Input data: Begin

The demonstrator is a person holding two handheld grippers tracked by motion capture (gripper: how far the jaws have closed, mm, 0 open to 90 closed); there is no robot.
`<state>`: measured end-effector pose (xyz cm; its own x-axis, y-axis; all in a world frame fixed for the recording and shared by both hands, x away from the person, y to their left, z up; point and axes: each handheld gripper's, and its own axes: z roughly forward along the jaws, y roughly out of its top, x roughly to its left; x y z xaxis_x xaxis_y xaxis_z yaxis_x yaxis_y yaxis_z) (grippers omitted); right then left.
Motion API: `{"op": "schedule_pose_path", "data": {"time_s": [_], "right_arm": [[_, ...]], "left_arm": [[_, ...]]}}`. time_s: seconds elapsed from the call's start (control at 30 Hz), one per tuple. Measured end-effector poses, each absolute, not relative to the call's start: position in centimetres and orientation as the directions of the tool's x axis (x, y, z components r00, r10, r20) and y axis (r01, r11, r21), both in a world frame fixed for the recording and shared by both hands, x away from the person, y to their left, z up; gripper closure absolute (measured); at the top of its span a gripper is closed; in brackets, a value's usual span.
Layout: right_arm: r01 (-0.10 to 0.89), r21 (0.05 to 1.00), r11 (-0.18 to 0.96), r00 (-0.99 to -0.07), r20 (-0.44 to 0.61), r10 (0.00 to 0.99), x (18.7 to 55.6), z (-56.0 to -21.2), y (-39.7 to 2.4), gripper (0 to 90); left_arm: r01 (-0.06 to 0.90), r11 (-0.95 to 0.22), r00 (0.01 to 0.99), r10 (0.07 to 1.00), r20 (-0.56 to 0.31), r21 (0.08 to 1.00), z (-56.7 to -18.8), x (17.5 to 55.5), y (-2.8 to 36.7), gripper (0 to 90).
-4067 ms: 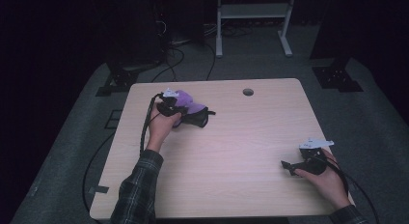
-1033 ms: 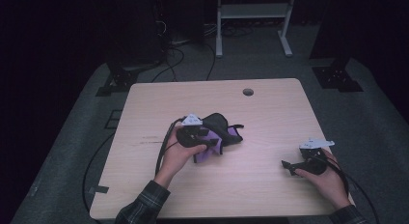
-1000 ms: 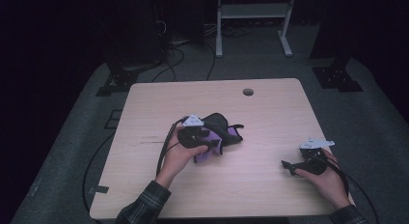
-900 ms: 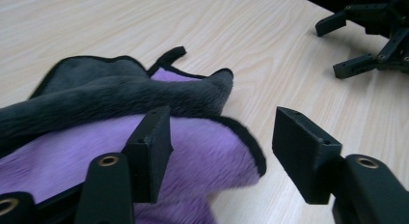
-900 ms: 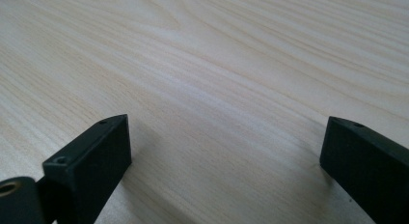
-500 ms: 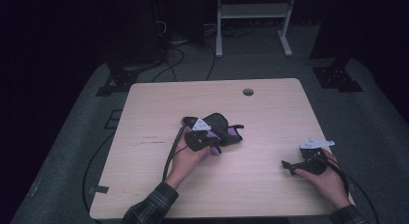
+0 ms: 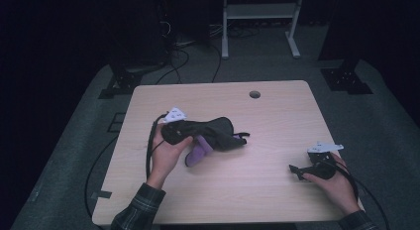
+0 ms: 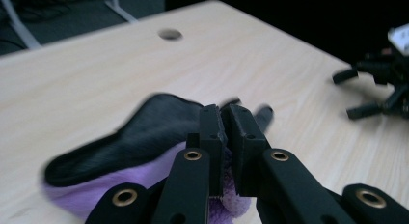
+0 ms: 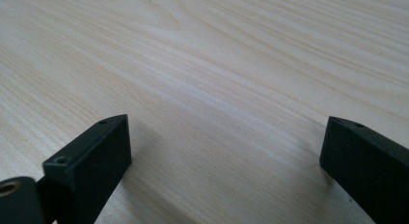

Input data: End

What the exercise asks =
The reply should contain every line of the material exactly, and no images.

Response to the exercise =
The demonstrator is a person holding two handheld grippers tracked by motion capture (gripper: how far the jaws have closed, mm, 0 open to 90 closed); there is no robot.
`<state>`: measured end-effector pose (xyz cm; its own x-axis, y-axis; all in a world frame fixed for the recording and shared by both hands, x away from the person, y to their left, z up; point and axes: each handheld gripper's, and its own axes: z roughly forward along the jaws, y roughly out of its top, x roughly to its left; x y z xaxis_x xaxis_y xaxis_z yaxis_x yaxis_y yaxis_z) (grippers omitted); right then left.
Motion API: `{"op": "schedule_pose_path", "data": {"time_s": [_], "right_arm": [[_, ...]], "left_arm": [[_, ...]]}}`. time_s: seconds elapsed from the call's start (control at 30 Hz), one per tuple. Measured end-effector poses, each absolute, not relative to the call's start: position in centimetres and orientation as the directions of the tool's x axis (x, y, z components r00, r10, r20) and y axis (r01, r11, r21), both in a world frame fixed for the recording and shared by both hands, x away from the person, y to their left, z up; gripper closure absolute (measured); at the top of its span a gripper is closed; in brackets, a value's usual span.
Layout: right_arm: r01 (-0.10 to 0.89), r21 (0.05 to 1.00), r11 (-0.18 to 0.96), r00 (-0.99 to -0.07), r20 (-0.44 to 0.61), r10 (0.00 to 0.99), x (18.7 to 55.6), z (-56.0 to -21.2), y (-39.7 to 2.4), gripper (0 to 90); left_arm: r01 (-0.06 to 0.90), r11 (-0.95 to 0.22), r00 (0.01 to 0.99), r10 (0.07 to 1.00), r20 (-0.56 to 0.31), r21 (0.08 to 1.00), z (-56.7 to -18.8), x (17.5 to 55.5), y (-2.8 to 36.7), gripper (0 to 90).
-4067 ms: 
-1033 ms: 
-1000 ms: 
-900 ms: 
-900 ms: 
-500 ms: 
+0 ms: 
+0 ms: 
+0 ms: 

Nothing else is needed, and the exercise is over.